Your task is to copy the data exactly while leaving out every picture.

▸ **The data**
::::::::::
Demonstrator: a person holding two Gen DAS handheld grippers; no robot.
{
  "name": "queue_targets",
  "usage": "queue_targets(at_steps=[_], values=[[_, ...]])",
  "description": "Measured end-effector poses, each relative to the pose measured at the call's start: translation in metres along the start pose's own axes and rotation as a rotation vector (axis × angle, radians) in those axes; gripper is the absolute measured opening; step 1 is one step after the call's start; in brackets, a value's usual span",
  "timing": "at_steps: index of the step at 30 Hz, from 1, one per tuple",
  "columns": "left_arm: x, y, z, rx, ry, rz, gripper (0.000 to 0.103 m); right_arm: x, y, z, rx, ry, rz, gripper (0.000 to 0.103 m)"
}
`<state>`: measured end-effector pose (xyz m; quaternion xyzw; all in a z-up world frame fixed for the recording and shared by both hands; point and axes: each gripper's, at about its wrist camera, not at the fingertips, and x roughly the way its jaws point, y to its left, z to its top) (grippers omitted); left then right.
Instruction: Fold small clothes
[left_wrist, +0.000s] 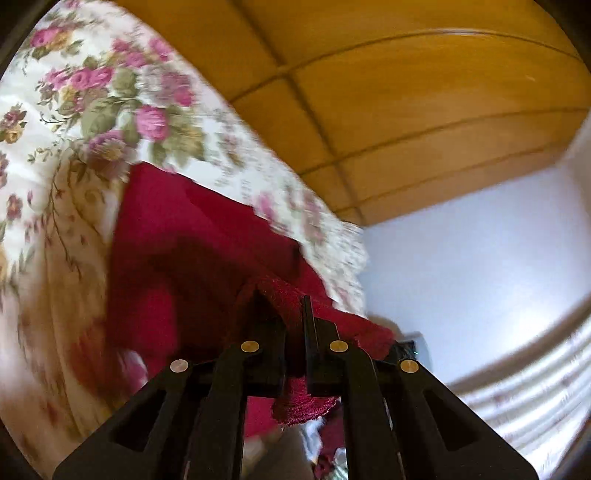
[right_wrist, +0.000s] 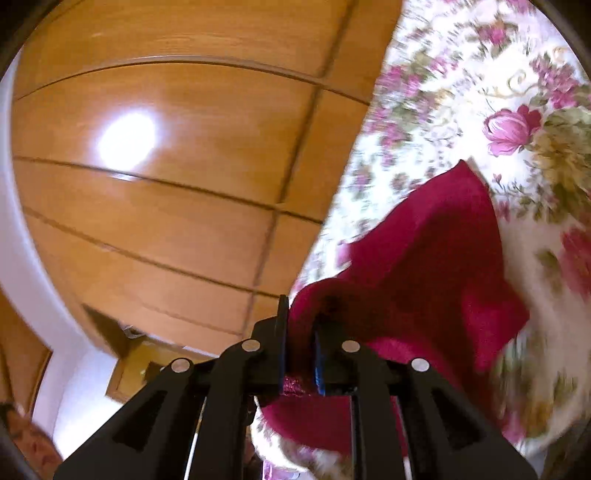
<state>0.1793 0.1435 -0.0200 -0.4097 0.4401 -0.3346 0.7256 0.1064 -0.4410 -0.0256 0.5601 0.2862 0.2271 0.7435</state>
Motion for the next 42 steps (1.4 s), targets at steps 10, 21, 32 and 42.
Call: queue_targets(at_steps=[10, 21, 32, 42], values=[[0.025, -0.015, -0.002, 0.172, -0.307, 0.417, 0.068, 0.039, 0.014, -0.02, -0.305, -0.173, -0.421, 0.061], [0.131, -0.046, -0.002, 0.42, -0.112, 0.607, 0.068, 0.145, 0.023, -0.032, -0.791, 0.147, -0.854, 0.025], [0.163, -0.008, 0.01, 0.502, -0.119, 0.75, 0.075, 0.146, -0.016, -0.003, -0.724, 0.003, -0.839, 0.021], [0.128, -0.03, -0.012, 0.458, -0.226, 0.674, 0.084, 0.104, 0.038, -0.061, -0.865, -0.227, -0.825, 0.053]])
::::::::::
▸ **Solution to this task**
Demonstrator: a person holding two Gen DAS handheld grippers; no robot.
{
  "name": "queue_targets",
  "usage": "queue_targets(at_steps=[_], values=[[_, ...]])",
  "description": "Measured end-effector poses, each relative to the pose measured at the call's start: translation in metres along the start pose's own axes and rotation as a rotation vector (axis × angle, radians) in those axes; gripper is the absolute measured opening; step 1 is one step after the call's start; in brackets, a value's usual span",
  "timing": "at_steps: index of the step at 30 Hz, from 1, one per tuple",
  "columns": "left_arm: x, y, z, rx, ry, rz, gripper (0.000 to 0.103 m); right_arm: x, y, z, rx, ry, rz, gripper (0.000 to 0.103 m)"
}
`<state>`: measured end-effector pose (xyz m; quaternion xyzw; all in a z-up world frame fixed for the recording and shared by both hands; point and axes: each gripper's, at about its wrist camera, not at the fingertips, and x roughly the way its jaws point, y to its left, z to its top) (grippers omitted); left then right.
Instruction: Fold small clothes
[left_wrist, +0.000s] 
[right_wrist, +0.000s] 
<state>0.1793 0.1435 -0.0200 -0.4097 0.4401 -0.3346 0.7256 0.1064 -0.4410 -0.0256 0.5601 0.2862 0.2271 0.7435</state>
Motion for the next 42 steps (1.4 s), targets at steps 10, 21, 32 and 42.
Call: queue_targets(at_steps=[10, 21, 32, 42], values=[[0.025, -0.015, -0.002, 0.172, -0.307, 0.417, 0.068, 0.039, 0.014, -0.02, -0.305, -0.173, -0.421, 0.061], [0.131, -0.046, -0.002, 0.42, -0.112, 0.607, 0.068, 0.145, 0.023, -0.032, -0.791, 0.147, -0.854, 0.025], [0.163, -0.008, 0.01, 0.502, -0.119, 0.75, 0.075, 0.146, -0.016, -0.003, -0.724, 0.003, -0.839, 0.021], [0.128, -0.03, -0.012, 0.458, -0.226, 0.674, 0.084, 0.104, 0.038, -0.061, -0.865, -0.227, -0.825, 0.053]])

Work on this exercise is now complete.